Just like in the early 90s[the period following the last crisis shortage during which a woefully misperceived nursing glut occurred in tandem with the erosion of salaries] this response can not be longstanding but will certainly be confusing.
"Two-third of the increase in employment came from older RNS, with the remainder supplied by RNs born in other countires. The employement response of older and foreign-born RNs indicates how the labor market is likely to repond to future shortages, and it emphasizes the challenges confronting policy makers as the Rn workforce ages and eventually shrinks in size"
Like this is new news. Really. Foreign acquisition of greatly needed nurses from their impoverished home countries is NOT new. The argument that global market demand makes this courtship moral is NOT new. The fact that there are not, in the global arena, as many nurses able to be enticed IS new.The idea that new and domestically trained nuses, regardless of age, might be encouraged by misdirected alleviation of educational cost to the continued employment in an arena that fails to consistently meet market demand is NOT new.

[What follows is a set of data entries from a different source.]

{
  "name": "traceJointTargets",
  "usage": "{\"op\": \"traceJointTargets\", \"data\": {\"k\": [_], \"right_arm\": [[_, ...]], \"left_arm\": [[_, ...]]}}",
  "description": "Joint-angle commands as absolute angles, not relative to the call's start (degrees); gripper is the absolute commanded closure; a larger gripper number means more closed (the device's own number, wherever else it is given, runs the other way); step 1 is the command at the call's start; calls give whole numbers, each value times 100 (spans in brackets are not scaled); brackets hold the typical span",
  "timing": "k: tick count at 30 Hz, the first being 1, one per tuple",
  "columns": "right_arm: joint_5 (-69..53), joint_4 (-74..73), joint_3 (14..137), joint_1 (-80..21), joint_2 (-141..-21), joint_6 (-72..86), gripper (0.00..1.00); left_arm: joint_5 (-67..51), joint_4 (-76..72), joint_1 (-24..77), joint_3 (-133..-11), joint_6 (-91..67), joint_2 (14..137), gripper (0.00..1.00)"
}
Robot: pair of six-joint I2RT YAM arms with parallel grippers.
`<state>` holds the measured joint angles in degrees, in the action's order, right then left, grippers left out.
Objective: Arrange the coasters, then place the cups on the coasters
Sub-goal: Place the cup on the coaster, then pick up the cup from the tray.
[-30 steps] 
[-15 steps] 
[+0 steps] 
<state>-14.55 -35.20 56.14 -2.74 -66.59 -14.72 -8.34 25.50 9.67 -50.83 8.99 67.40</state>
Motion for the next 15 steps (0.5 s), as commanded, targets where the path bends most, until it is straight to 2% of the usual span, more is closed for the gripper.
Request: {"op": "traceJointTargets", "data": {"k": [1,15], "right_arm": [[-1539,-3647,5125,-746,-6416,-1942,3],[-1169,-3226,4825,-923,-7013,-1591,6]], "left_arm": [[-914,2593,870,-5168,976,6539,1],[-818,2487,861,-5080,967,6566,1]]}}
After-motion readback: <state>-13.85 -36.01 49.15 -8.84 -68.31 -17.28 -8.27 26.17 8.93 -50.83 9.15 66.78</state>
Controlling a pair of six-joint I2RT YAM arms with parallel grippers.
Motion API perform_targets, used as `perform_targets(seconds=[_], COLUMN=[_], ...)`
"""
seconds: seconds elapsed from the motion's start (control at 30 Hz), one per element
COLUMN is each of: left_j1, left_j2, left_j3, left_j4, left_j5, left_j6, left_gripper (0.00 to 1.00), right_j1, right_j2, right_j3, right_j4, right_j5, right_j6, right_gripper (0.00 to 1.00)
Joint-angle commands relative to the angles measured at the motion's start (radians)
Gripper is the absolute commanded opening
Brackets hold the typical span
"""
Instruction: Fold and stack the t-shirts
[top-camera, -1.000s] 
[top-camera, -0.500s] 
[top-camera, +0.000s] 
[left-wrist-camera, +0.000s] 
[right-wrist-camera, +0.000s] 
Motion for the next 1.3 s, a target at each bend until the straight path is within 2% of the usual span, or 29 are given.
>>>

One only has to take a look at
http://thomas.loc.gov/home/thomas.html, and enter the keywords "nurses" "Legislation" to understand the manner in which our legislators are dealing with the current Crisis expression of the shortage. NOTHING there is different from the same old, lame old, utilized since the 1940s, attempts exerted during that and any crisis shortage [ie: import forein nurses now and make the domestic training of nurses cheap]. NOTHING there exerts pressure to assure that the domestically trained nurse remains in her work environment once brought to its caudifying grasp, while evident are efforts to impoverish the nursing suppply of nations dependant on nurses utilized far more creatively than the US, to which they are enticed [despite their native nation's own endemic physician shortage AND the subsequent frame of the nursing practice in the home country] .
To end,
When faced with a doctor shortage, the US congress responded with a DIMINISHED access to US visas, and an assurance of competitive wage source for doctors practicing within its borders through limited market resource [ all to positive end]. So WHY does congress insist on FLOODING the market for RNs during any period of crisis shortage by diminishing the cost of education to become an RN, the use of the now inarguable immorally obtained foreign nurses, and continue, just as they have for 50 years, to neglect meaningful attention assuring RNs gain the place they demand [as evidenced by market] and deserve [ by evidence of job description] to beome and REMAIN economically viable?